L. V. Bratuchina (Perm' State National Research University)
Ancient myth as the basis of the mythologism in The Cantos by E. Pound
The article studies the reminiscences of ancient mythology in E. Pound's The Cantos. First, Canto I is analyzed, as it defines the mythological basis of one of the main motifs of the poem, the descent into Hades. Also, Canto I provides a good demonstration of the way how the mythological intertext of the poem is organized. It appears as a combination of ancient Greek and Roman sources with their interpretation in later translations and Renaissance commentaries. Second, the article analyzes one of the motifs of Canto LXXIX — an appeal to the lynx, the sacred animal of Dionysus. The key feature is the inclusion of exotic realities that represent the cultural context of the American continent in a number of 'lynx passages'. That is an example of a combination of ancient sources (Homer's Odyssey, Ovid's Metamorphoses and Homeric hymns) with other cultural traditions, aiming at reflecting the timeless unity of culture. An attempt is made to explain the mentions of puma in the text of this Canto, an animal regarded as a deity by the North American Indians
and introduced by Pound as one sacred to the Greek gods. In conclusion, it is hypothesized that Pound associates Hermes and Helios with Dionysus by their correlation with pumas, exotic for the ancient myth but inserted in a special way into the 'lynx passages' of this part of the poem.
Keywords: myth, E. Pound, «The Cantos», «Odyssey» by Homer, «Metamorphoses» by Ovid, Manitou, Indian mythology, Dionysus, Hermes, Helios.
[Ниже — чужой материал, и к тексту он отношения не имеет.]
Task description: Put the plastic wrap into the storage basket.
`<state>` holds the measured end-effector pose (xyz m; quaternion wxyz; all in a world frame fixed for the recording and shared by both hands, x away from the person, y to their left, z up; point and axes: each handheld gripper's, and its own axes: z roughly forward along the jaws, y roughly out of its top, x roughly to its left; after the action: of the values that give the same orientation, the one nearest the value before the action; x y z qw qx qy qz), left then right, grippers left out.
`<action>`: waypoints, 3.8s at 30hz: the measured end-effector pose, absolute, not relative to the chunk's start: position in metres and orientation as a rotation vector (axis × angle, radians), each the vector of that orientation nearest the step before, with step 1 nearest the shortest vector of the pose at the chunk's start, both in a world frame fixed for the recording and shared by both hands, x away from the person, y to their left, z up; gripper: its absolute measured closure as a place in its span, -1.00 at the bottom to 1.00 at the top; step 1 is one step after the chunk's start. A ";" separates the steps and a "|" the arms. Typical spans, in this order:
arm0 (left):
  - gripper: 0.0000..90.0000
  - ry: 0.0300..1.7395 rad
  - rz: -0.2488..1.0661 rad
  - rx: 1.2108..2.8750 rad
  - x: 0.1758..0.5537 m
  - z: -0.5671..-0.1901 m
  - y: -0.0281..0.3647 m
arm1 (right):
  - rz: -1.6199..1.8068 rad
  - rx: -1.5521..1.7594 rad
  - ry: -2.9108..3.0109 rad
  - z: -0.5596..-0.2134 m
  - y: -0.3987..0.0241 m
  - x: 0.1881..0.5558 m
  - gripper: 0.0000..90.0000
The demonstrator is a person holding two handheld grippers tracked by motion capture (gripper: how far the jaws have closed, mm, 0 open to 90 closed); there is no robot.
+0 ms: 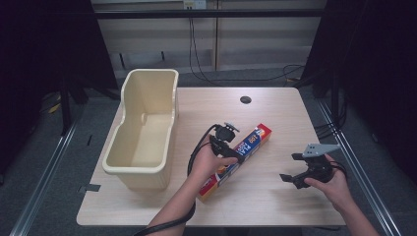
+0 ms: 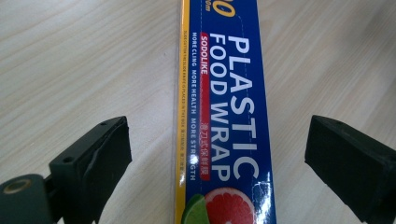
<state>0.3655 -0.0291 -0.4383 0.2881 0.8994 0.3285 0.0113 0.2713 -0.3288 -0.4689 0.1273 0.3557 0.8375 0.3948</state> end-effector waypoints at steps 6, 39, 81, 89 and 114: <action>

Е. М. Мелетинский, анализируя возвращение литературы ХХ в. к мифу, вполне закономерно называет Э. Паунда одним из представителей мифологизма в поэзии (Meletinsky 2000: 360). В его поэме «The Cantos» своеобразно отражена «идея вечной циклической повторяемости первичных мифологических прототипов под разными "масками"» (Meletinsky 2000: 8). Мы обращаемся к одному из проявлений такого понимания целостности человеческой культуры — эффекту одновременного присутствия разных культурных эпох, их «симультант-ности» (Probshtein 2015), создаваемой автором при помощи обращения к античному мифу.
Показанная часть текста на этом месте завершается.